:: Work instruction ::
Could you write out the records below exactly as they appear?

##### Study material

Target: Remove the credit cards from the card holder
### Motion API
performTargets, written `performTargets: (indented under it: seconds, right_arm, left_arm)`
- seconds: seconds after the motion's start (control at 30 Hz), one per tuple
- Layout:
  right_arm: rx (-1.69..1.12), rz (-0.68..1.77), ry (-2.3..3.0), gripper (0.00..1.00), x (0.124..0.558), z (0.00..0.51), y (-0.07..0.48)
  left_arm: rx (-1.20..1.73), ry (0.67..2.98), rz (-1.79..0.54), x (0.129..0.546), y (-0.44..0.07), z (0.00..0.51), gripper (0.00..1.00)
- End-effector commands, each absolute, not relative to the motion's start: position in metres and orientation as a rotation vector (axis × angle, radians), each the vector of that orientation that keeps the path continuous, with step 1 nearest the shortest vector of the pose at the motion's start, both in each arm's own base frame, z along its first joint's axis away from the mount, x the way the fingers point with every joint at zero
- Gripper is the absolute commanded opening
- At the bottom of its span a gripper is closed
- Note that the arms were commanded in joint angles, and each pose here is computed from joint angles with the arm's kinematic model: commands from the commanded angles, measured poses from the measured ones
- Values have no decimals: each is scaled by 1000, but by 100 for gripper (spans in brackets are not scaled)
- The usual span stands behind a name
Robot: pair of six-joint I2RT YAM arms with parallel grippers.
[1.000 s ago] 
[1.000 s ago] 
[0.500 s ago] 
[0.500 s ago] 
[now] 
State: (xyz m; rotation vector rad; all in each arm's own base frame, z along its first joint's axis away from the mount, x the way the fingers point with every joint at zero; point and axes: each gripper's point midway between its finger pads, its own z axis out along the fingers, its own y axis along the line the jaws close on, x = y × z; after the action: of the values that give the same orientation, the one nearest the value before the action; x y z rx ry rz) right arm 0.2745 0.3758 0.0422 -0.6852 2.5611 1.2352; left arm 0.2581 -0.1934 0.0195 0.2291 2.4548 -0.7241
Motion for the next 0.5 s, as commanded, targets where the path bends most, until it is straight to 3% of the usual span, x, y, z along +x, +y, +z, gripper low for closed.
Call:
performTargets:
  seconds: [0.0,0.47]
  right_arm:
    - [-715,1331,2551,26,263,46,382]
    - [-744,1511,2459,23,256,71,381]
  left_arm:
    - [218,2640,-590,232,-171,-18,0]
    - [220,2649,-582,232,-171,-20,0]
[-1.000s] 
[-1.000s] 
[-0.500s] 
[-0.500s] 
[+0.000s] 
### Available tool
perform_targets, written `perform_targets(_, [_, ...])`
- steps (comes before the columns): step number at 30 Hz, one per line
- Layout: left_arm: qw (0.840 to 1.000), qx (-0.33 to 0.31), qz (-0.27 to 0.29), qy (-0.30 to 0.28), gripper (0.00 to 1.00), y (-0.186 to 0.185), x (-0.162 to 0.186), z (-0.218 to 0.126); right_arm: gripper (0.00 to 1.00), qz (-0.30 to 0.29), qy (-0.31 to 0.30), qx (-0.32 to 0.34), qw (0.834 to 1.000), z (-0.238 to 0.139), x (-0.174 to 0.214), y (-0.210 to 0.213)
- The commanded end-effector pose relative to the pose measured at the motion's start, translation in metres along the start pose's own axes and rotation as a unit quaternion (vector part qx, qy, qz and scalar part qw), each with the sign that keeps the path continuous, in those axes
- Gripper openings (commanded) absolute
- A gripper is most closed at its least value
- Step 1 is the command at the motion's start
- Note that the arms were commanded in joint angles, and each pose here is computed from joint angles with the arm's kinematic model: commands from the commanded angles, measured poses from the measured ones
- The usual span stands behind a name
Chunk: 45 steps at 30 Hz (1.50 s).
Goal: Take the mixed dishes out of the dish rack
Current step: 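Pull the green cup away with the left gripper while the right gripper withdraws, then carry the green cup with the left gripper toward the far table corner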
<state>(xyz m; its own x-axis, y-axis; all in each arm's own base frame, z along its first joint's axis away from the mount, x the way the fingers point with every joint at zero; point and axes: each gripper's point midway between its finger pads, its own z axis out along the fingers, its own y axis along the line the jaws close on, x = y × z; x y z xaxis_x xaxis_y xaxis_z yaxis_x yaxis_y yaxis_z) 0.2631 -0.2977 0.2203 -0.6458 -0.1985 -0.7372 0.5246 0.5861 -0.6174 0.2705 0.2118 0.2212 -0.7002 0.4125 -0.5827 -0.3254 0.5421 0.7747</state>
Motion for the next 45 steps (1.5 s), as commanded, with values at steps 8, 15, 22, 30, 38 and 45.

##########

:: Answer below ::
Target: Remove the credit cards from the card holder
### Motion API
performTargets, written `performTargets: (indented under it: seconds, right_arm, left_arm)`
- seconds: seconds after the motion's start (control at 30 Hz), one per tuple
- Layout:
  right_arm: rx (-1.69..1.12), rz (-0.68..1.77), ry (-2.3..3.0), gripper (0.00..1.00), x (0.124..0.558), z (0.00..0.51), y (-0.07..0.48)
  left_arm: rx (-1.20..1.73), ry (0.67..2.98), rz (-1.79..0.54), x (0.129..0.546), y (-0.44..0.07), z (0.00..0.51), gripper (0.00..1.00)
- End-effector commands, each absolute, not relative to the motion's start: position in metres and orientation as a rotation vector (axis × angle, radians), each the vector of that orientation that keeps the path continuous, with step 1 nearest the shortest vector of the pose at the motion's start, both in each arm's own base frame, z along its first joint's axis away from the mount, x the way the fingers point with every joint at zero
- Gripper is the absolute commanded opening
- At the bottom of its span a gripper is closed
- Note that the arms were commanded in joint angles, and each pose here is computed from joint angles with the arm's kinematic model: commands from the commanded angles, measured poses from the measured ones
- Values have no decimals: each is scaled by 1000, but by 100 for gripper (spans in brackets are not scaled)
- The usual span stands behind a name
Robot: pair of six-joint I2RT YAM arms with parallel grippers.
[1.000 s ago] 
[1.000 s ago] 
[0.500 s ago] 
[0.500 s ago] 
[now] 
State: (xyz m; rotation vector rad; all in each arm's own base frame, z along its first joint's axis away from the mount, x the way the fingers point with every joint at zero; point and axes: each gripper's point midway between its finger pads, its own z axis out along the fingers, its own y axis along the line the jaws close on, x = y × z; after the action: of the values that give the same orientation, the one nearest the value before the action; x y z rx ry rz) right arm 0.2745 0.3758 0.0422 -0.6852 2.5611 1.2352; left arm 0.2581 -0.1934 0.0195 0.2291 2.4548 -0.7241
Motion for the next 0.5 s, as commanded, targets where the path bends most, until it is straight to 3% of the usual span, x, y, z along +x, +y, +z, gripper low for closed.
Call:
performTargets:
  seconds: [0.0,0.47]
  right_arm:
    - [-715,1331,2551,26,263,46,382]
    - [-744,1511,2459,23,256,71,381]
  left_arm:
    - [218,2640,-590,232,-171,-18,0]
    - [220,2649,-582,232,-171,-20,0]
[-1.000s] 
[-1.000s] 
[-0.500s] 
[-0.500s] 
[+0.000s] 
### Available tool
perform_targets, written `perform_targets(_, [_, ...])`
- steps (comes before the columns): step number at 30 Hz, one per line
- Layout: left_arm: qw (0.840 to 1.000), qx (-0.33 to 0.31), qz (-0.27 to 0.29), qy (-0.30 to 0.28), gripper (0.00 to 1.00), y (-0.186 to 0.185), x (-0.162 to 0.186), z (-0.218 to 0.126); right_arm: gripper (0.00 to 1.00), qz (-0.30 to 0.29), qy (-0.31 to 0.30), qx (-0.32 to 0.34), qw (0.834 to 1.000), z (-0.238 to 0.139), x (-0.174 to 0.214), y (-0.210 to 0.213)
- The commanded end-effector pose relative to the pose measured at the motion's start, translation in metres along the start pose's own axes and rotation as a unit quaternion (vector part qx, qy, qz and scalar part qw), each with the sign that keeps the path continuous, in those axes
- Gripper openings (commanded) absolute
- A gripper is most closed at its least value
- Step 1 is the command at the motion's start
- Note that the arms were commanded in joint angles, and each pose here is computed from joint angles with the arm's kinematic model: commands from the commanded angles, measured poses from the measured ones
- The usual span stands behind a name
Chunk: 45 steps at 30 Hz (1.50 s).
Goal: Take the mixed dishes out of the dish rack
Current step: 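Pull the green cup away with the left gripper while the right gripper withdraws, then carry the green cup with the left gripper toward the far table corner
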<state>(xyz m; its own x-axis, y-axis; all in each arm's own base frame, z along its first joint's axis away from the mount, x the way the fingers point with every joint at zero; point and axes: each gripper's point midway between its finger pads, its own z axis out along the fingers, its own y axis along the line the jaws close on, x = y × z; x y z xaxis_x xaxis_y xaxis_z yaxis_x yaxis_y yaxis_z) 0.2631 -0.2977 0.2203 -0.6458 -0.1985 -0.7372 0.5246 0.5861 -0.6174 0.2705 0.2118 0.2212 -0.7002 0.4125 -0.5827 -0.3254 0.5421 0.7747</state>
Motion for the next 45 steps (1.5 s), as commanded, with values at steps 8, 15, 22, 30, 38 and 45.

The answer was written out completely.